Sep 23, 2020 | 4:20 PM

The Trudeau government says it will launch a new fund to spur investments and jobs in green technology as it seeks a balance between the competing visions of environmental advocates and legacy industries.

In the throne speech delivered Wednesday by Gov. Gen. Julie Payette, the Liberals outlined plans to spend on building retrofits, clean energy and production of electric vehicles as the next phase in the fight against climate change.

“Global consumers and investors are demanding and rewarding climate action,” the speech reads. “We can create good jobs today and a globally competitive economy not just next year, but in 2030, 2040, and beyond.”

The address, which outlines the government’s priorities for the new session of Parliament, briefly mentioned the country’s energy sector, primarily to highlight the goal of net-zero carbon emissions by 2050.

The government said it will “support (the) manufacturing, natural resource and energy sectors as they work to transform to meet a net zero future, creating good-paying and long-lasting jobs.”

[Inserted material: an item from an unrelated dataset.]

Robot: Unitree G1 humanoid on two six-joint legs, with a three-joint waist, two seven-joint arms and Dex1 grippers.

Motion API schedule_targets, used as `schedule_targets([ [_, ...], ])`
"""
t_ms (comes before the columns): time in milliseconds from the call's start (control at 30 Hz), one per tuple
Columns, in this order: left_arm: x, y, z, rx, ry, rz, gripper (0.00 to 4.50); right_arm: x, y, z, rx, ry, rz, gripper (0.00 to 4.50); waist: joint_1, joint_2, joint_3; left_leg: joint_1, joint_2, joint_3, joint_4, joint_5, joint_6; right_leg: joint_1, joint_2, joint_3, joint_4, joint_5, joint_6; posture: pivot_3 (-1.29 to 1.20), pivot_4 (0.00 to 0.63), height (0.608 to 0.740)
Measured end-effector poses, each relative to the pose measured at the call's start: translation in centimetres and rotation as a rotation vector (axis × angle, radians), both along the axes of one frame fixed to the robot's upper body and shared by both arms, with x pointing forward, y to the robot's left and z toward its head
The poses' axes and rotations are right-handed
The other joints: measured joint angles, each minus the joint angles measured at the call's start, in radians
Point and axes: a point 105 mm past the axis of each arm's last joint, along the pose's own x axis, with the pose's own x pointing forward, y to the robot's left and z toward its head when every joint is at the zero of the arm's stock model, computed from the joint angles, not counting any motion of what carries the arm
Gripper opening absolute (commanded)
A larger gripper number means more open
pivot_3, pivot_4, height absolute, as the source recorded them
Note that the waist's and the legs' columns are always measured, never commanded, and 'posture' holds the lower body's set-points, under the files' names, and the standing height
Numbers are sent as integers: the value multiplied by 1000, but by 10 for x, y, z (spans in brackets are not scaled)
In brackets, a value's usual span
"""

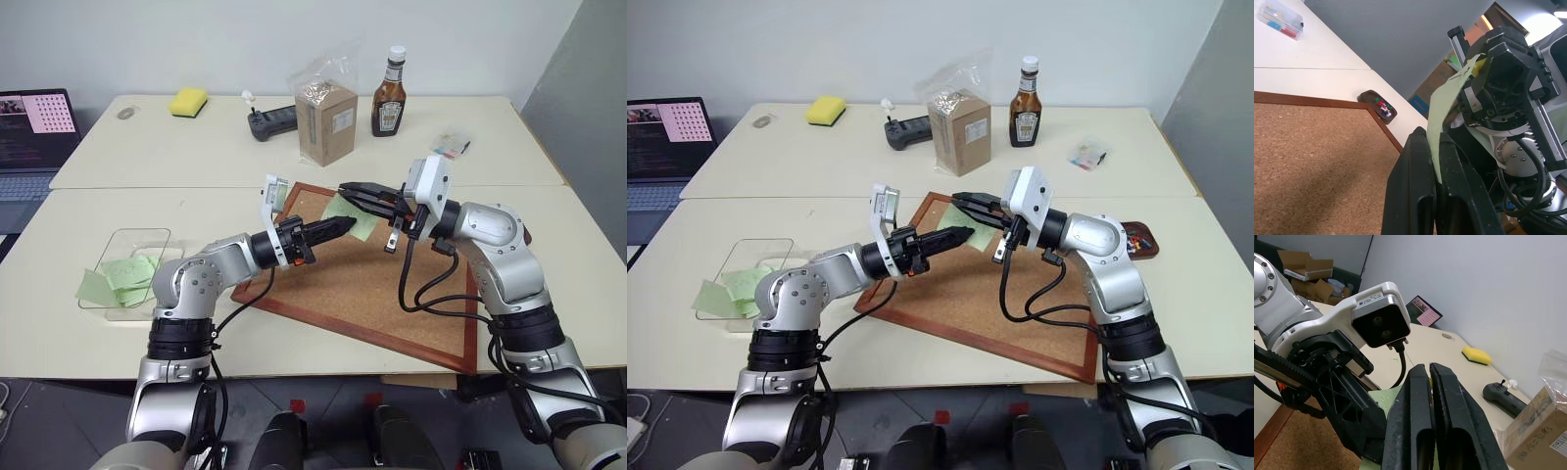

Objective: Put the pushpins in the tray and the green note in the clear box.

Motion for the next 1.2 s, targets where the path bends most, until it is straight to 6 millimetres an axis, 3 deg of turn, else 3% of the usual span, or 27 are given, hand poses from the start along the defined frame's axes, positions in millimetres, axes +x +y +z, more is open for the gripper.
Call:
schedule_targets([
  [333,2,3,-10,-119,202,22,4,-5,2,6,9,-24,-1,0,0,0,0,0,0,-1,0,0,0,0,0,0,0,0,0,0,150,740],
  [467,2,3,-9,-113,201,29,4,-7,1,8,19,-23,-12,0,1,0,0,0,0,-1,0,0,0,0,0,0,0,0,0,0,150,740],
  [533,0,0,-10,-4,116,44,4,-3,-8,4,43,13,-70,0,1,0,0,-1,0,-1,0,0,0,0,0,0,0,0,0,0,150,740],
  [667,-5,-9,-3,202,-167,38,4,30,-62,-5,121,151,-373,0,6,0,0,0,-1,2,0,0,0,0,-1,1,0,0,0,0,150,740],
  [733,-10,-19,-6,308,-322,2,4,53,-114,-15,195,262,-622,0,9,0,0,0,-2,6,0,0,0,0,-1,2,-1,0,0,0,150,740],
  [867,-14,-36,-19,419,-480,-60,4,74,-185,-43,266,445,-923,0,6,0,0,0,-1,10,-1,0,0,0,-1,3,-1,0,0,0,150,740],
  [1067,-10,-53,-27,470,-575,-98,4,93,-235,-64,322,598,-1112,0,-8,1,0,2,-1,15,-1,-2,5,0,1,6,0,0,0,0,150,740],
  [1200,-9,-57,-27,473,-595,-96,4,98,-247,-73,333,642,-1158,0,-12,1,0,2,-1,15,-1,-3,6,0,2,6,0,0,0,0,150,740],
])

Other measures included in the speech were plans to cut the corporate tax rate in half for clean-tech companies, support for home and building retrofits and making electric cars more affordable along with adding more charging stations nationwide.

This new clean growth plank builds on previous commitments to carbon pricing and comprises a “cornerstone” of its freshly announced goal of creating one million jobs to restore employment to previous levels.

Tech entrepreneurs stepped tentatively on board, with some maintaining a wait-and-see approach.

“The outline looks good, but it’s really the colouring that really maters,” said Benjamin Bergen, head of the high-tech lobby group Council of Canadian Innovators.

Bergen called for a commitment to back Canadian clean-tech enterprises over foreign ones in order to achieve a “double whammy.”

“The one win is actually the environmental component, but the other is meeting your economic goals and … making sure that domestic innovators are the ones that are getting the purchase orders,” he said.

The speech’s fleshed out the Liberal agenda to put energy companies on a more environmentally friendly path that meets a new clean-fuel standard.

Scheduled to take effect in 2022, the fuel standard requires firms to reduce the amount of greenhouse gases produced when liquid and gaseous fuels are burned by cutting emissions throughout the supply chain from extraction to consumption.

The environmentally focused address may resonate more with green organizations than the fossil-fuel sector.

“Great to hear the Federal Government is committing to create thousands of jobs retrofitting homes and buildings. Significant new funding is urgently needed for rural and Indigenous communities to tackle energy poverty and to build resilience,” Ecotrust Canada said in a tweet Wednesday.

A day earlier, the Canadian Association of Petroleum Producers released a document emphasizing the role of the oil and gas industry in creating jobs and generating wealth while meeting climate objectives.

“As a part of the highly integrated international energy system, Canada’s oil and natural gas industry is well positioned to provide expertise in both science and technology to reduce emissions at home and around the world,” the paper states.

Trudeau may have set is government up for clashes with climate strikers, who threatened mass protests if the throne speech did not unfurl a plan to eliminate all greenhouse-gas emissions produced by human activities in Canada within a decade.

The Liberals have previously promised to cut emissions by about one-third by 2030, which was mentioned in the throne speech.

It also reiterated the plan to ban certain single-use plastics in 2021, plant two billion trees and protect one-quarter of the country’s lands and oceans by 2025, along with updating the Canadian Environmental Protection Act.